Yellow-Peril Journalism

  • "Under present conditions we are virtually at the mercy of the Japanese," editorialized the Los Angeles Times. The Sacramento Bee, equally indignant, warned of a planned Japanese "invasion of industrial fields." And in a spirited appearance before a congressional committee, the Bee's publisher argued for "protective measures." The Japanese, he fumed, were after nothing less than "control of the country . . . through economic competition."

    Those xenophobic outbursts were not made in 1989 but in 1920, during a time of "yellow peril" panic over Japanese immigration to the U.S. But they are not much different from the alarmed press comments that are now greeting Japan's continuing economic ventures. When the Sony Corp. announced in September that it would buy Columbia Pictures Entertainment, for example, Newsweek called the deal "the biggest advance so far in a Japanese invasion of Hollywood." An entertainment-industry executive quoted by the Washington Post thought the acquisition might be "bad for America," as did an economist who saw "a potential for propaganda."

    Mitsubishi Estate Co.'s purchase of controlling interest in the Rockefeller Group last month set off even more worrisome reports. JAPANESE BUY HEART OF N.Y., declared the Dallas Times Herald. "The roll call of all-American icons falling into foreigners' hands added a new name yesterday," reported Newsday. "When the whole house is being sold off, it doesn't matter much that a cherished heirloom goes as well," sobbed the San Jose Mercury News. The Sacramento Bee carried a photo of "delighted" Japanese tourists gazing at the property now controlled by "their countrymen."

    The less than subliminal message is that Japan Inc. is buying up America, a point underscored by the ubiquity of headlines portraying Japan -- as distinguished from Japanese individuals or companies -- snapping up American treasures. Similar coverage greeted OPEC in the 1970s, when Arab oil sheiks seemed ready to slap down their petrodollars and pick up America piece by piece. Yet even the most alarmist press scenarios of that era did not envision oil merchants daring to seize the home of the nation's Christmas tree.

    Peter G. Peterson, an American involved in the Sony-Columbia deal, wondered why Sony's acquisition was so controversial, while an Australian firm's attempted takeover of MGM/UA "was mainly treated by the media as a minor business news item." Part of the answer, he suggested in the Wall Street Journal, is a "media pandering to American xenophobia and latent racism." Sony chairman Akio Morita, noting the U.S. Government's World War II internment of Japanese Americans, surmised that Americans still see the Japanese as "strangers."

    Peterson and Morita have a point. When Australian Rupert Murdoch was taking substantial control of major American media properties (including Metromedia Inc. and 20th Century Fox), little was written about the dangers of media manipulation from Down Under. Reportage focused less on the fact that the predator was Australian (Murdoch has since acquired American citizenship) than that he was Murdoch. Nor did warnings sound when Canada's Thomson Newspapers acquired more than 100 papers in the U.S.

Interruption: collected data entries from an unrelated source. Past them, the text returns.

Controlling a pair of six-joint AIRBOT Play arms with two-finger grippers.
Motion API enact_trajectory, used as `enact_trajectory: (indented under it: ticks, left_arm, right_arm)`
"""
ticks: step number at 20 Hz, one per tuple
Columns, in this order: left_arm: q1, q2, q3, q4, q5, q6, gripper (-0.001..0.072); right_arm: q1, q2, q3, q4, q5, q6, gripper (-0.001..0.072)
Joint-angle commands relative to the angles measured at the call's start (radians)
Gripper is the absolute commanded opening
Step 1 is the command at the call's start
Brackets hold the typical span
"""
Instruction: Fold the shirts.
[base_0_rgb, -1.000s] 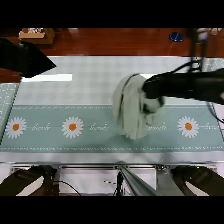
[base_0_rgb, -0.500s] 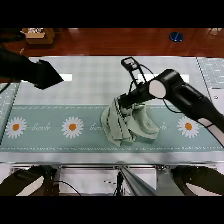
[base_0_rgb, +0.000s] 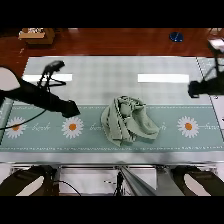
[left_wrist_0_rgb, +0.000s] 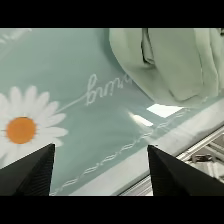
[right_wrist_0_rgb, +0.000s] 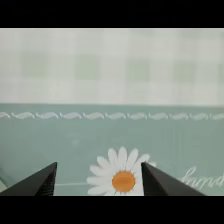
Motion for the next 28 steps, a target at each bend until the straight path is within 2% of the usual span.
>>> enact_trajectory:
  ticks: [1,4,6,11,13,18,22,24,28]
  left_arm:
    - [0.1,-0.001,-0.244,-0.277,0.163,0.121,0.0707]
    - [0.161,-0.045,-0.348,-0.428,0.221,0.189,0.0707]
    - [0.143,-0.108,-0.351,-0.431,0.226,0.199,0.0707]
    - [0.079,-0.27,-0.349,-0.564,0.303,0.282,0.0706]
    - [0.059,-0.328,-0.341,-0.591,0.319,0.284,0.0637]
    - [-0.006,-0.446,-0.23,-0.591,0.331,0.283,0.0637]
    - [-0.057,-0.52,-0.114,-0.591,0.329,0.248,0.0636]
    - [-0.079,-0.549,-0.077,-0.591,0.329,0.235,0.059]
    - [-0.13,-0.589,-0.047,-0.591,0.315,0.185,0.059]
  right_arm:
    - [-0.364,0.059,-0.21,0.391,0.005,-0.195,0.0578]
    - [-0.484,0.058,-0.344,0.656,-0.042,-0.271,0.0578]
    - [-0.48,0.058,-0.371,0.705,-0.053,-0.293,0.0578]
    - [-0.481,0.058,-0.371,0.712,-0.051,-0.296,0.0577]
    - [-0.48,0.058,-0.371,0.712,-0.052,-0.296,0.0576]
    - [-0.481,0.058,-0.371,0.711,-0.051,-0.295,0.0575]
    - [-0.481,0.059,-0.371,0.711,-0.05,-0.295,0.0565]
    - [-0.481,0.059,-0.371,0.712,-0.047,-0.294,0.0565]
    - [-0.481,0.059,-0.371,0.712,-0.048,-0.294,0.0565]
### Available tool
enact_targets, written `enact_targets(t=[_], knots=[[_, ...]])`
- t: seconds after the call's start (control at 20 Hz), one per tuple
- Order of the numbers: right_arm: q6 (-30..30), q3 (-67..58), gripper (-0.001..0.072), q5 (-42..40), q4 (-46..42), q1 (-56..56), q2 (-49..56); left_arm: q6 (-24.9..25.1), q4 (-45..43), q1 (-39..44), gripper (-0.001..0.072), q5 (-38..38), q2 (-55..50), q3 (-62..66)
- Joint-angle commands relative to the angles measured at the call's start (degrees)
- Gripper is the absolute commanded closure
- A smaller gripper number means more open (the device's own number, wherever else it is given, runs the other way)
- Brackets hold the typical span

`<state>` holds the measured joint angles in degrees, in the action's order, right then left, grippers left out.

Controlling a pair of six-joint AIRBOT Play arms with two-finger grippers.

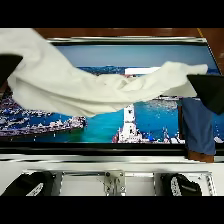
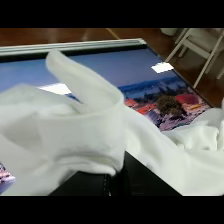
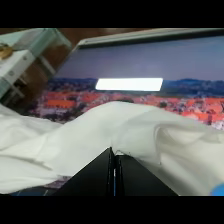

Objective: Fold the shirts.

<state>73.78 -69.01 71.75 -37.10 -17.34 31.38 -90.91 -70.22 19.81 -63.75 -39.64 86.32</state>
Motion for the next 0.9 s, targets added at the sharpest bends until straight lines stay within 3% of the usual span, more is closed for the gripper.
enact_targets(t=[0.0,0.3,0.55,0.65,0.85], knots=[[7.5,-1.1,0.064,10.2,-10.0,-0.1,-2.1,-7.1,-11.0,0.0,0.0664,-16.7,2.3,-0.2],[9.3,-1.2,0.064,21.4,-7.7,0.0,-2.4,-9.6,-7.0,0.0,0.0664,-22.4,2.7,-1.9],[17.4,-1.0,0.064,34.5,-12.8,0.0,-3.6,-21.3,-6.8,3.5,0.0664,-32.4,6.5,-4.4],[19.0,0.1,0.0641,34.5,-16.1,0.0,-3.8,-25.4,-6.7,4.1,0.0664,-33.4,8.8,-11.2],[16.7,12.0,0.0641,33.3,-17.1,0.0,-2.9,-25.4,-6.9,4.2,0.0664,-30.6,10.0,-34.0]])
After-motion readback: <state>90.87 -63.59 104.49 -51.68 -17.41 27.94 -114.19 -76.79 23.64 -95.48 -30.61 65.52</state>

    Reporting on Japanese investment has been peculiar for several reasons. One is that Japanese corporations are less open to American governance than American companies are to Japanese control. Also, Japan has been less than effusive in welcoming U.S. goods. Then too, no U.S. bureaucracy compares with Japan's Ministry for International Trade and Industry, an entity whose principal mission, some commentators believe, is to plot Japan's economic domination of the world.

    Perhaps most troubling is that Japanese direct investment in the U.S. is not only three times America's investment in Japan but is also growing at a remarkable pace. According to figures compiled by the U.S. Department of Commerce's Bureau of Economic Analysis, Japan's direct investment (ownership of at least 10% of any one firm) in the U.S. stood at $53 billion in 1988, a 52% increase since 1987. Even so, Japanese direct investment was only one- fourth that of all Europe, about half that of Great Britain and roughly equal to that of the Netherlands. Nor was it any more one-sided than that of the Dutch. Neither Japan nor any other country imminently threatens to gain economic control over the U.S., whose nonbank multinational corporations have assets totaling well over $5 trillion.

    Dismaying though the financial trends concerning Japan may be, economics alone cannot explain the current media attitude any more than the immigration levels of the early 1900s could explain the Nippon hysteria of those years. But modern-day Japan is hardly a suitable candidate for press pity. American reporters have a duty to be tough minded in their exploration of Japanese business practices. Yet publications have all too frequently reached for easy headlines and analyses that evoke some of the worse aspects of the yellow- peril era. That is unfortunate. For, to the extent that coverage of Japanese business is reduced to the 1989 equivalent of "Japanese plan invasion of industrial fields," journalism will be that much more diminished and readers that much less informed.